Here is some more information from the FAQ:
> Please note that the underlying Places data used to create Patterns changes over time due to the history of how we built and updated the product. Below is a chronological breakdown of the Places release used to backfill Patterns for a given time period:
> Historical Patterns activity from October 2016 through and including December 2016 was generated using the April 2019 release of Places. We no longer externally provide this data.
> Patterns provided/delivered between November 2019 and April 2020:
> – Activity from January 2017 through and including October 2019 was generated using the November 2019 release of Places.
> --Activity from November 2019 through and including April 2020 was based on the Places release of the same month as the activity (so December 2019 activity will use the December 2019 Places release).
> Patterns provided/delivered between May 2020 and November 2020:
> --Activity from January 2018 through and including May 2020 was generated using the May 2020 release of Places.
> --Activity from May 2020 thru and including November 2020 is based on the Places release of the same month as the activity (so June 2020 activity will use the June 2020 Places release).
> Patterns provided/delivered December 2020 onward:
> --Activity from January 2018 through and including December 2020 was generated using the Dec 2020 release of Places. This is the first historical delivery that considers point-in-time POI openings/closures. For example, if a POI opened in January 2019, we will not attribute visits to the POI from January 2018 - December 2018 and will only attribute visits from January 2019 onward. On the other hand, if a POI closed in January 2019, we will only attribute visits from January 2018 - December 2018 and will not attribute visits from January 2019 - present.

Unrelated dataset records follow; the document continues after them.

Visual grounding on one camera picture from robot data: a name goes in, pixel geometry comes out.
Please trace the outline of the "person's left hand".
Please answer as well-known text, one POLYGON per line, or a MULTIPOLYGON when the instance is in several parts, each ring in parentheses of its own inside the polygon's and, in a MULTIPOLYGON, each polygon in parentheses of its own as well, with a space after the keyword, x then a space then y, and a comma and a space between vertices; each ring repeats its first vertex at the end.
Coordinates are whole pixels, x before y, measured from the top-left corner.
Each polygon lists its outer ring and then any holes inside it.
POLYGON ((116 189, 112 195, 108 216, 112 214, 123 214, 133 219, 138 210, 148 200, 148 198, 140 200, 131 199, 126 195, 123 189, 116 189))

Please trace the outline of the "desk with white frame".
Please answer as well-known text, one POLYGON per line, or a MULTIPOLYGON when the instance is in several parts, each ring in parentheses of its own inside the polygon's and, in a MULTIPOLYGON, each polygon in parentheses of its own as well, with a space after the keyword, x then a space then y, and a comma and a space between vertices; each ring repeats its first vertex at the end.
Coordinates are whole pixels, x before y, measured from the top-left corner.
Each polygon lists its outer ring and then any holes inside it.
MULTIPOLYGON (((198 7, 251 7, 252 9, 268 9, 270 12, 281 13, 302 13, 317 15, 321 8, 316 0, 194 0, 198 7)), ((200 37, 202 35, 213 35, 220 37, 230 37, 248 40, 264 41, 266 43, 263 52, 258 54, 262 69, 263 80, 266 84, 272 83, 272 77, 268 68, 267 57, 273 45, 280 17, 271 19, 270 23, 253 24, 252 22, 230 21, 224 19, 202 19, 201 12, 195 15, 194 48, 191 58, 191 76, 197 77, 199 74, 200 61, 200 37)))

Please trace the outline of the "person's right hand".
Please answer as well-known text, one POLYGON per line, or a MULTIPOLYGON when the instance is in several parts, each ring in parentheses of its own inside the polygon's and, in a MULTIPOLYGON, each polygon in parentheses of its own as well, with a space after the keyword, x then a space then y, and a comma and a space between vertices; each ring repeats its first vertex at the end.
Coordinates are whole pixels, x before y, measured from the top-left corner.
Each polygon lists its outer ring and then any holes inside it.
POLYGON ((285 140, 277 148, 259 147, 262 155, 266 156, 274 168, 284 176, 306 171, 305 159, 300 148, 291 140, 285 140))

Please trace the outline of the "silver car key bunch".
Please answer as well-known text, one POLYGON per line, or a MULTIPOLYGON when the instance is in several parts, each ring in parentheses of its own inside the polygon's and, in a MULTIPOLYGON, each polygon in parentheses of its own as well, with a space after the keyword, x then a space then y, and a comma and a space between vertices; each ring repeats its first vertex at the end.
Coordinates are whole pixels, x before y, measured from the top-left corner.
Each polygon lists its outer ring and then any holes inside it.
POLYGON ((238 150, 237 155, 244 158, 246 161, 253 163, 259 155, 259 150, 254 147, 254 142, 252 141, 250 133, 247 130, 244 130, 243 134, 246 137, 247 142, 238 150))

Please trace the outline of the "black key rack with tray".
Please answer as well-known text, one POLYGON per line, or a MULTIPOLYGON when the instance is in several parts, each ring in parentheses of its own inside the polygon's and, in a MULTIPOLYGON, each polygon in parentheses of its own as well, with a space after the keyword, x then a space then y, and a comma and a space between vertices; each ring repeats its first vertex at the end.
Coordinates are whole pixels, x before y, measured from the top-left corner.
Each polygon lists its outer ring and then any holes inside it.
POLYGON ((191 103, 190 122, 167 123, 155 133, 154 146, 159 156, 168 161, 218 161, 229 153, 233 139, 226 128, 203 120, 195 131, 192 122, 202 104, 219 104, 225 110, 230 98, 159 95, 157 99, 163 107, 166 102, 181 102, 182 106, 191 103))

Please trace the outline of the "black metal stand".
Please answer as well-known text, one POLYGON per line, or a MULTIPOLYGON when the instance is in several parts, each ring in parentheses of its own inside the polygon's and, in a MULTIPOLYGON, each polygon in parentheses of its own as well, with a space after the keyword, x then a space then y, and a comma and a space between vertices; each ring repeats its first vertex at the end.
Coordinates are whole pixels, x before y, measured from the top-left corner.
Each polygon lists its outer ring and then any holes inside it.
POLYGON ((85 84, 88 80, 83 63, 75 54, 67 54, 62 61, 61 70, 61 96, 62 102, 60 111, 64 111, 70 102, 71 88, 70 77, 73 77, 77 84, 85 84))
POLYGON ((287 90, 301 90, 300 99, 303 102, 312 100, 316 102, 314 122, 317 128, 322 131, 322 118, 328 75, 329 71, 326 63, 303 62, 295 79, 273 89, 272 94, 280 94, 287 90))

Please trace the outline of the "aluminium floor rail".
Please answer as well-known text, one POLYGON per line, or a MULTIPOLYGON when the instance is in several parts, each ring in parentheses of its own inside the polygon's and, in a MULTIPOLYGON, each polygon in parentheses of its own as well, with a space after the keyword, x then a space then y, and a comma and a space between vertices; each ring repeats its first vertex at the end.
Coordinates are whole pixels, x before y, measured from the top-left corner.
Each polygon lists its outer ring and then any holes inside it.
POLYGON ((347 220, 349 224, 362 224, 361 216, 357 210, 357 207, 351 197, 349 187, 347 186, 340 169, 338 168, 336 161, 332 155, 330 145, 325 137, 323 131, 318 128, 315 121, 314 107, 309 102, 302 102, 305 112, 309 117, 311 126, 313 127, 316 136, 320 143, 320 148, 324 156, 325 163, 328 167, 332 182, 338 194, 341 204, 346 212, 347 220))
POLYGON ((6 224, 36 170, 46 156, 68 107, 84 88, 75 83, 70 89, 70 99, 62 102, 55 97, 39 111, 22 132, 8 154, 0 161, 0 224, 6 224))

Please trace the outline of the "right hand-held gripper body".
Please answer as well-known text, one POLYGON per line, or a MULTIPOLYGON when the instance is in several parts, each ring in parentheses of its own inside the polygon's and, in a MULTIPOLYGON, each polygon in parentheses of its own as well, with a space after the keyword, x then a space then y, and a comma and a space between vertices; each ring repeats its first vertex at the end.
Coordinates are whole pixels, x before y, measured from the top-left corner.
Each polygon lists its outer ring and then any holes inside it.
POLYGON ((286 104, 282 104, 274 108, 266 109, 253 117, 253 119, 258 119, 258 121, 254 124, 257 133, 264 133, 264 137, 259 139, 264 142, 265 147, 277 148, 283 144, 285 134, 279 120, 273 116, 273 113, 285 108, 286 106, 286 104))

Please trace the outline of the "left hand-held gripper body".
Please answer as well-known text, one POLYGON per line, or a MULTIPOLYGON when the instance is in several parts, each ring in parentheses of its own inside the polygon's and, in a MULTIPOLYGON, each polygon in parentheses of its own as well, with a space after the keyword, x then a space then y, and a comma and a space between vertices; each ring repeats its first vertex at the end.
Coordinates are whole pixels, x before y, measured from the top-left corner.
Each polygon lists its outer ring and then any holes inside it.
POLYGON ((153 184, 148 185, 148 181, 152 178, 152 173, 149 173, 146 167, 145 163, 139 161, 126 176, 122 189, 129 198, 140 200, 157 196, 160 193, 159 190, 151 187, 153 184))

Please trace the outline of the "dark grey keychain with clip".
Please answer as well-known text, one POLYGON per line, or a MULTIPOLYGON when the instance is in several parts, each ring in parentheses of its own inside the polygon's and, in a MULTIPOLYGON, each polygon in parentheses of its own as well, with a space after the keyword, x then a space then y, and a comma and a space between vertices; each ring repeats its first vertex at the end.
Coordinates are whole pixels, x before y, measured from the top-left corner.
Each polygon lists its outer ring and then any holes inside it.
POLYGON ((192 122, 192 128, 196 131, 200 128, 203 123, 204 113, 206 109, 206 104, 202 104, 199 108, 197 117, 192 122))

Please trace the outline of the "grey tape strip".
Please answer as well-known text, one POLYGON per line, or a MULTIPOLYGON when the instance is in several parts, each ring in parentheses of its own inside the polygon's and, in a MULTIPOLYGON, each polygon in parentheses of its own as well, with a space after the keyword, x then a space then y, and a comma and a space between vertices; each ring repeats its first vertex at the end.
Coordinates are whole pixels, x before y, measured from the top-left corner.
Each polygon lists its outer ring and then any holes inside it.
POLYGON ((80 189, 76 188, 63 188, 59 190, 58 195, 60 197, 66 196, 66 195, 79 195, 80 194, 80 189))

> We are relying on the metadata provided by our
tracking_opened_since columns to make these determinations. If we do not have open/close information for a POI, we will treat the POI as “open” for the duration of the backfill. See here for more about how we determine POI openings/closings.
> --Activity from January 2021 onwards will be based on the Places release of the same month as the activity (so January 2021 activity will use the January 2021 Places release).
remember to check the changelog to see exactly what issues were there and amended by some of the backfills!
Theoretically, yes it should look different
slightly* hopefully in a good way
Ok thanks, and thanks for the quick reply! And do you know what is the difference between the content of two folders I highlighted in the creenshot?
I dont understand the question again @Etienne_Lale_University_of_Quebec_at_Montreal, one is regular raw patterns and one is the backfill patterns were discussing. is that what you mean?
Sorry if I’m having troubles understanding this. If the content of the folder “patterns” now contains data that has been generated using the Dec 2020 release of Places (this is my understanding of why data currently in that folder would look different from data that I downloaded before the backfill), then what is the content of the folder “patterns_backfill”? Both folders contain data generated using the Dec 2020 release of Places, right?